Als Wochenblatt fing die Geschichte der einzigen deutsch-sprachigen Zeitung Belgiens an. Die erste Ausgabe der neuen Zeitung ging am vierten Juni 1927 in den Verkauf. Heute arbeiten 85 Mitarbeiter für das belgische "Grenz-Echo"- mit einer verkauften Auflage von gerade einmal 10.000 Exemplaren ein Luxusartikel der Medienwelt, der 85 Jahre alt wird.

Von Alfried Schmitz |
    "An unsere Leser! Durch Verlegung der Druckerei konnte die erste Nummer nicht erscheinen, wie das 'Grenz-Echo' es wünschte. Die heutige Nummer wird ungefähr alle Rubriken umfassen, wie wir in unserem Leitartikel angesagt haben und hoffen wir, stufenweise die Zeitung weitmöglichst zu vervollständigen."

    Die ostbelgische Region zwischen Eupen und Malmedy wurde 1815 auf dem Wiener Kongress Preußen zugeschlagen. 1920 wurde es via Versailler Vertrag, erst einmal vorläufig, wieder Belgien zuerkannt. In diesem Schwebezustand entwickelten sich in der "neubelgischen" Bevölkerung zwei gegnerische Lager, das pro-belgische und das pro-deutsche. Letzteres wurde von fünf deutsch-sprachigen Zeitungen unterstützt. Diese einseitige Meinungsmache konnte das pro-belgische Lager nicht hinnehmen. Und so hob man, als medienpolitischen Gegenpol, das "Grenz-Echo" aus der Taufe.

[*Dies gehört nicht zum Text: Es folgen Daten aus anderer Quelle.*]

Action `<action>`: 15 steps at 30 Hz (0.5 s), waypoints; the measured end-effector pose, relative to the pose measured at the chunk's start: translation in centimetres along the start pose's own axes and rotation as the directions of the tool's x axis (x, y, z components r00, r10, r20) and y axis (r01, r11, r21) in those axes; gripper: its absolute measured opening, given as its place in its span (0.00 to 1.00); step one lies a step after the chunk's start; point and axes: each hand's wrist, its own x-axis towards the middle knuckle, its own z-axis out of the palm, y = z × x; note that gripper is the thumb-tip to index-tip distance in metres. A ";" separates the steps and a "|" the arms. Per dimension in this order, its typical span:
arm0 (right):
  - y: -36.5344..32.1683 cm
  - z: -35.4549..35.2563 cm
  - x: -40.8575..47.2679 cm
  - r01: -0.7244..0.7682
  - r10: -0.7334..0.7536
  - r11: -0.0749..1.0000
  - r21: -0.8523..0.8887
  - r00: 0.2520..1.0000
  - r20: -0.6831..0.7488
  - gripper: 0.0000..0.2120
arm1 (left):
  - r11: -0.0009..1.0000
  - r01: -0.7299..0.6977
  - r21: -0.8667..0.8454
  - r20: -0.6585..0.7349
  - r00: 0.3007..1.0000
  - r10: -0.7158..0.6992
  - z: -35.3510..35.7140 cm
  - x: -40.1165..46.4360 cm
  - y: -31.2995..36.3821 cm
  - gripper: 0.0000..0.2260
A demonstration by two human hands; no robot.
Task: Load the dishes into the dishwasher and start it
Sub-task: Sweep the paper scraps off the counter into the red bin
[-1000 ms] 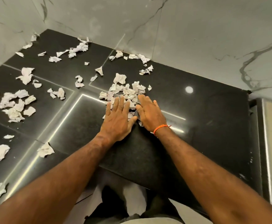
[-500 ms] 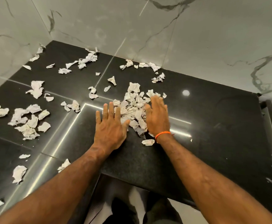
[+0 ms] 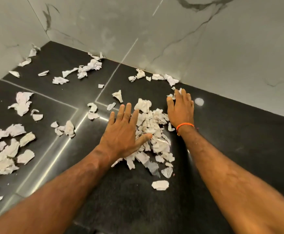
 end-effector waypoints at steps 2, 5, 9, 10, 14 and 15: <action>-0.7 0.4 2.5 -0.026 0.029 0.998 -0.063 0.999 0.039 0.29 | 0.998 -0.064 -0.010 0.045 0.997 0.064 -0.3 1.8 -1.3 0.46; -3.0 1.8 3.7 0.175 -0.166 0.980 -0.092 0.981 0.097 0.28 | 0.996 -0.074 0.051 0.069 0.995 0.071 0.0 4.0 -2.6 0.44; -4.1 2.1 5.5 0.335 -0.336 0.941 0.036 0.941 0.032 0.22 | 0.994 0.104 0.039 -0.025 0.994 -0.103 0.0 5.2 -4.6 0.38; -3.9 2.0 6.5 0.252 -0.251 0.968 0.006 0.967 -0.041 0.22 | 0.994 0.110 0.028 -0.044 0.993 -0.109 -0.1 5.4 -4.9 0.38; -4.6 2.7 7.6 0.323 -0.317 0.943 -0.080 0.945 0.086 0.24 | 0.998 0.056 0.018 -0.032 0.998 -0.055 -0.3 6.5 -5.3 0.41; -5.2 3.1 7.4 0.420 -0.416 0.907 0.000 0.899 0.138 0.23 | 0.998 0.057 0.008 -0.026 0.998 -0.057 -0.2 6.8 -5.4 0.41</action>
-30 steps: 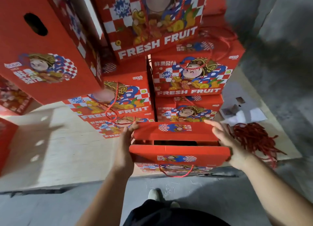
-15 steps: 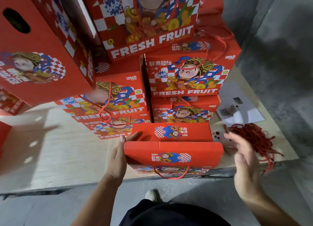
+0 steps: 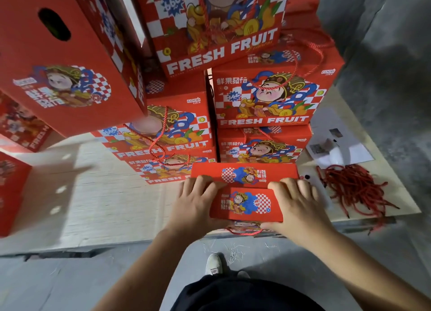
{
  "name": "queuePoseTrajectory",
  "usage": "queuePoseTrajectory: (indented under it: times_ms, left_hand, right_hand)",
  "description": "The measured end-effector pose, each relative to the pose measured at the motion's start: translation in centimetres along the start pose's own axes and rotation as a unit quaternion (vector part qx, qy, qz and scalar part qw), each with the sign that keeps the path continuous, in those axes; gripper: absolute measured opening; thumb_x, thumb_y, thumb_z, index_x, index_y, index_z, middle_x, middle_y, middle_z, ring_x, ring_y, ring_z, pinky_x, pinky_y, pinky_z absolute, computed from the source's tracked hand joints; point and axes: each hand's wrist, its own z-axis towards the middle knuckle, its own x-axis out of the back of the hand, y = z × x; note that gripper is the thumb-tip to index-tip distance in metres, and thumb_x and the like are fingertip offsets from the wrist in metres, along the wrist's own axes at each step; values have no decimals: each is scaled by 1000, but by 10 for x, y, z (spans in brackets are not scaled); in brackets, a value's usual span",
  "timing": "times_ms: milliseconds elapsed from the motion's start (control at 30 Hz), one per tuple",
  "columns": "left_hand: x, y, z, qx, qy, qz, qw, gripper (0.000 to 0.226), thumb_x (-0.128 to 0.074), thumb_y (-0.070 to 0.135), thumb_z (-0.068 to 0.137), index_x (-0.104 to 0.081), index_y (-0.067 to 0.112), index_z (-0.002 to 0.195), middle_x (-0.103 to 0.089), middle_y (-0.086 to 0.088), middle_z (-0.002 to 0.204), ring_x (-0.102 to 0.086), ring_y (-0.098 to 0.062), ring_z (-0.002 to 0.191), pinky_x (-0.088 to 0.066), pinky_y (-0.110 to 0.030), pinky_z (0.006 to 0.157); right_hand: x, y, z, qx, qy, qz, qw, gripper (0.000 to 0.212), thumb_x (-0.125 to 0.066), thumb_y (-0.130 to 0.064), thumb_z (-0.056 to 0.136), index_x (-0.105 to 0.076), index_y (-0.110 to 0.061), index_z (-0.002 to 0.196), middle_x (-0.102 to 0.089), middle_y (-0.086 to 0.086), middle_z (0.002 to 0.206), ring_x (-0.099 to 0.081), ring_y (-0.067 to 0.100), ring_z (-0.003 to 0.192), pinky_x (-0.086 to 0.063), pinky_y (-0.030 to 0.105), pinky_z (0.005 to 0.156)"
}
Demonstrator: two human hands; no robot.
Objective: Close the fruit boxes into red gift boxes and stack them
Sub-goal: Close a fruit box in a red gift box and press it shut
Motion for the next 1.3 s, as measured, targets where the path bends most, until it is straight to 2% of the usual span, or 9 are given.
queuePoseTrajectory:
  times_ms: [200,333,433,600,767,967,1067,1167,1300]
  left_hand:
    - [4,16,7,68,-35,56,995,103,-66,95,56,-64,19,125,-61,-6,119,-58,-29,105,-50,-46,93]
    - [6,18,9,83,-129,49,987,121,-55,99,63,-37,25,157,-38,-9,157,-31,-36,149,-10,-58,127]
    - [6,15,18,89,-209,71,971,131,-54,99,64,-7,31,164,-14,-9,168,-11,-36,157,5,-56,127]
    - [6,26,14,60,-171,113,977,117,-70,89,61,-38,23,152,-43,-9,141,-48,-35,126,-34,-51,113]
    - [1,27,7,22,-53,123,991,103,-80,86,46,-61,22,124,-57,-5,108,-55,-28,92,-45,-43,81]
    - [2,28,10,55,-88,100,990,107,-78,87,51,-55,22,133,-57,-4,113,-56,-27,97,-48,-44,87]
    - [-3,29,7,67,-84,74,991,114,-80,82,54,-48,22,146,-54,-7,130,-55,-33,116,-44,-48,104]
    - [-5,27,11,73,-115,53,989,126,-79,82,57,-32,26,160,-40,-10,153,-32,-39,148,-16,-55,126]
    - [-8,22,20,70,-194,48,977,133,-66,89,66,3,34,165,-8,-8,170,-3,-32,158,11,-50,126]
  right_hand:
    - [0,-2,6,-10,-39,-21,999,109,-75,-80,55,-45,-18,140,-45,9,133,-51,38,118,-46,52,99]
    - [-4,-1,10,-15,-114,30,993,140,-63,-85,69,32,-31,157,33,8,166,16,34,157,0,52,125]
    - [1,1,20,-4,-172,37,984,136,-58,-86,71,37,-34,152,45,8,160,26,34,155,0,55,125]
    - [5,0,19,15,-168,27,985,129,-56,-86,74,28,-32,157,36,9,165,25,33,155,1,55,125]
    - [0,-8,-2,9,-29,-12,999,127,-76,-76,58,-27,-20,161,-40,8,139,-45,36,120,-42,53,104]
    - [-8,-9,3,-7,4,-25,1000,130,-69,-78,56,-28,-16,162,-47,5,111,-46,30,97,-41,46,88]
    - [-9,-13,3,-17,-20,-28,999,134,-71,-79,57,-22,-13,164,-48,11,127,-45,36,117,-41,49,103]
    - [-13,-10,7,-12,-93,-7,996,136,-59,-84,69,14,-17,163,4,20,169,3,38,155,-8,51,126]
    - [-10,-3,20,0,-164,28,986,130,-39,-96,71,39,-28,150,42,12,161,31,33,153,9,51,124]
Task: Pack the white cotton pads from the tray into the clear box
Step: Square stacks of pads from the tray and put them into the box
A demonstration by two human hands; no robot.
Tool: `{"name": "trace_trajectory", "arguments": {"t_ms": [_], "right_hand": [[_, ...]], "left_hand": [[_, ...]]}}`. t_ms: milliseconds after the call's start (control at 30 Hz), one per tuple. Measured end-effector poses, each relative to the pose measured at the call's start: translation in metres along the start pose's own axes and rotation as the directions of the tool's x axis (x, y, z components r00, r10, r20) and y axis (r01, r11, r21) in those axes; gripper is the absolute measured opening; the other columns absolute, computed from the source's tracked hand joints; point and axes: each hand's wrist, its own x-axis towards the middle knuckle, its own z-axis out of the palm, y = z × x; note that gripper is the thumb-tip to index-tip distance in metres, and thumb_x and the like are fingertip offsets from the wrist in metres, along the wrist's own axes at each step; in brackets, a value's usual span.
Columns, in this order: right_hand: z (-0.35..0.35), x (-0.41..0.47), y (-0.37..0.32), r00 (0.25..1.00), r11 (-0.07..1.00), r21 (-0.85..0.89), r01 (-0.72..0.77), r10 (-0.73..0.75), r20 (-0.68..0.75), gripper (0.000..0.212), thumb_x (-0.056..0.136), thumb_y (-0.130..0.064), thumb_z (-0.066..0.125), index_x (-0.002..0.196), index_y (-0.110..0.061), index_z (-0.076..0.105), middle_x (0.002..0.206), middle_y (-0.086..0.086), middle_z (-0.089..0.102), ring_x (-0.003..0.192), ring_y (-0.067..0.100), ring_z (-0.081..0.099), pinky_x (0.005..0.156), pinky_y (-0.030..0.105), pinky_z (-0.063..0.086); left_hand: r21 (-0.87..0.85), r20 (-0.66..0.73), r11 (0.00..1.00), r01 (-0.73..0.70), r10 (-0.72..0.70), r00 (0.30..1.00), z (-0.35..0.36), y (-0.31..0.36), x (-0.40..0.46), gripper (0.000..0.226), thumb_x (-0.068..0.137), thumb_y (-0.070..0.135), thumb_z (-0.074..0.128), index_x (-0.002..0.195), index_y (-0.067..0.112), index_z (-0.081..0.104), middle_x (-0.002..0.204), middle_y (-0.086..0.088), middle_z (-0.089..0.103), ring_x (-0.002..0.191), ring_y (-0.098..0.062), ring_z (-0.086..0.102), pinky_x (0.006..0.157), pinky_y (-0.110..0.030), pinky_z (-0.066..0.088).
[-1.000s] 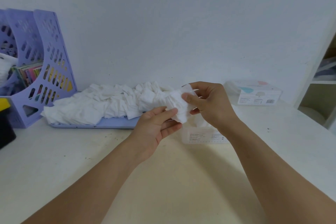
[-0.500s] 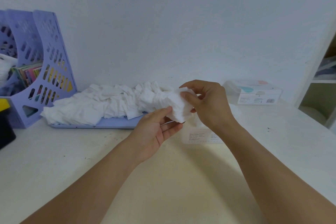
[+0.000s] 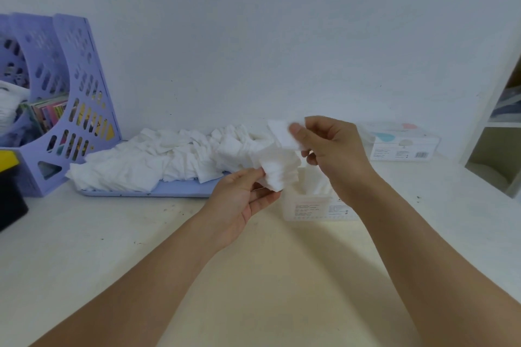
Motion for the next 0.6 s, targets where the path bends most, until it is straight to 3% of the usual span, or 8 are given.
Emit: {"name": "trace_trajectory", "arguments": {"t_ms": [67,133,233,333,433,500,600], "right_hand": [[0.003,-0.002,0.003,0.997,0.998,-0.044,-0.046,0.049,0.057,0.023,0.089,-0.015,0.078,0.088,0.007,0.072,0.067,0.006,0.060,0.055,0.008,0.052,0.052,0.017,0.041],[0.006,-0.004,0.006,0.994,0.992,-0.091,-0.089,0.095,0.059,0.013,0.084,-0.013,0.082,0.082,-0.003,0.074,0.065,0.001,0.063,0.053,0.005,0.054,0.052,0.015,0.044],[0.007,-0.004,0.011,0.996,0.984,-0.160,-0.076,0.083,0.040,0.014,0.081,-0.016,0.086,0.076,-0.013,0.073,0.069,0.000,0.068,0.061,0.010,0.060,0.059,0.025,0.050],[0.011,-0.004,0.012,1.000,0.948,-0.316,-0.021,0.027,0.013,0.011,0.085,-0.024,0.081,0.089,-0.020,0.072,0.085,-0.008,0.070,0.071,0.012,0.063,0.066,0.028,0.053],[0.014,-0.005,0.013,0.995,0.929,-0.369,-0.041,0.070,0.065,0.024,0.093,-0.033,0.071,0.116,-0.028,0.066,0.114,-0.009,0.068,0.098,0.015,0.068,0.087,0.038,0.058],[0.014,-0.006,0.010,0.990,0.947,-0.316,-0.058,0.096,0.108,0.027,0.097,-0.028,0.067,0.123,-0.024,0.065,0.114,-0.005,0.070,0.097,0.017,0.071,0.087,0.045,0.060],[0.013,-0.008,0.006,0.990,0.950,-0.314,-0.001,0.044,0.131,0.021,0.096,-0.019,0.067,0.118,-0.020,0.070,0.107,-0.002,0.074,0.094,0.019,0.072,0.085,0.048,0.061]], "left_hand": [[0.006,0.009,1.000,-0.009,0.009,1.000,0.000,0.000,0.000,0.027,0.100,0.013,0.058,0.122,0.000,0.067,0.121,-0.017,0.071,0.106,-0.026,0.071,0.081,-0.029,0.060],[0.015,0.017,1.000,-0.016,0.015,1.000,0.000,0.000,0.000,0.026,0.100,0.012,0.058,0.123,0.002,0.067,0.121,-0.016,0.072,0.106,-0.026,0.071,0.081,-0.029,0.060],[0.021,0.010,0.999,-0.026,0.026,1.000,0.002,0.000,0.000,0.026,0.101,0.012,0.056,0.123,0.003,0.067,0.119,-0.014,0.073,0.102,-0.024,0.073,0.078,-0.028,0.060],[0.008,0.008,0.999,-0.040,0.039,0.999,0.003,0.001,-0.001,0.023,0.100,0.011,0.057,0.119,0.003,0.068,0.116,-0.014,0.073,0.096,-0.021,0.074,0.076,-0.028,0.060],[-0.003,0.018,0.999,-0.054,0.054,0.998,0.004,0.001,-0.002,0.025,0.100,0.012,0.057,0.122,0.004,0.067,0.117,-0.015,0.073,0.097,-0.022,0.074,0.077,-0.029,0.060],[-0.032,0.018,0.998,-0.052,0.052,0.998,0.005,0.002,-0.002,0.026,0.101,0.013,0.053,0.121,0.005,0.067,0.116,-0.014,0.073,0.096,-0.023,0.073,0.074,-0.030,0.060],[-0.149,0.023,0.988,0.029,-0.026,0.999,0.006,0.007,-0.003,0.036,0.100,0.029,0.049,0.124,0.006,0.065,0.113,-0.014,0.073,0.096,-0.029,0.073,0.070,-0.037,0.061]]}}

    "1927 wurde das Grenz-Echo gegründet mit der Absicht, die Integration der Gebiete hier in Belgien zu fördern. Es war gewissermaßen ein politisches Ziel, das ist keine Frage. Es war dann auch eine katholische Zeitung. 99 Prozent der Bevölkerung hier war sehr katholisch geprägt. So war dann dementsprechend auch die Ausrichtung. Der erste Chefredakteur war Henri Michel, der zwar hier aus Eupen stammte, aber absolut Belgien-orientiert war."

    … sagt Alfred Küchenberg. Er ist seit 1985 Herausgeber des "Grenz-Echo". Die deutsch-sprachige Zeitung aus Belgien wurde in ihren Anfangsjahren natürlich auch im grenznahen Gebiet auf deutscher Seite mit Interesse gelesen. Aber dieses kleine Stückchen Medienvielfalt war den neuen Machthabern in Berlin ein Dorn im Auge.

    "1933 wurde das 'Grenz-Echo' als die Nazis an die Macht kamen in Aachen verboten. Es durfte da nicht erscheinen. Und so kam es auch, dass 1940 der Chefredakteur und Direktor festgenommen wurde. Er kam ins Konzentrationslager nach Sachsenhausen, wo er dann fünf Jahre geblieben ist. Von 1940 bis 1945 ist das 'Grenz-Echo' nicht erschienen."

    Der neue Chefredakteur war der alte: Henri Michel. Er hatte das Konzentrationslager überlebt und ging mit Elan daran, das 'Grenz-Echo' wieder auf die Beine zu stellen. Allerdings hatte es die deutschsprachige Minderheit im Osten Belgiens nicht einfach. Nach der Nazi-Herrschaft begegnete man ihr zunächst mit Misstrauen.

    "Und da bestand natürlich die Gefahr, dass die deutsche Sprache etwas unterdrückt würde. Das hat man dann aber auch wieder Henri Michel und dem 'Grenz-Echo' zu verdanken, dass er das doch durchsetzen konnte, dass die deutsche Sprache respektiert wurde. Und er stand in einer guten Position da, dadurch, dass er im Krieg im Konzentrationslager gewesen war, ist er dementsprechend in Belgien auch anerkannt und gehört worden und konnte dann auch die Position der Ostbelgier, die ihre Zeitung und ihre Sprache beibehalten wollten, konsequent vertreten."

    Eine Tageszeitung für eine Minderheit von 80.000 deutschsprachigen Belgiern herauszubringen birgt ein hohes unternehmerisches Risiko. Hatte das "Grenz-Echo" früher einen Gesamtanteil von 95 Prozent am Umsatz des Verlagshauses, sind es heute noch 35 Prozent. Das Eupener Medienunternehmen musste sich breit aufstellen und bietet heute eine Palette von Printprodukten an. Außerdem ist man im Internet vertreten und sitzt bei einem privaten Hörfunkprojekt mit im Boot. Von großer wirtschaftlicher Bedeutung ist für Alfred Küchenberg die geografisch günstige Lage seines Medien-Unternehmens im Dreiländereck.

    "Wir sind Euregio orientiert, machen jeden Tag eine Seite über die Euregio, das heißt Lüttich, Maastricht Aachen. Da sind wir täglich präsent. Wir sind absolut europäisch orientiert."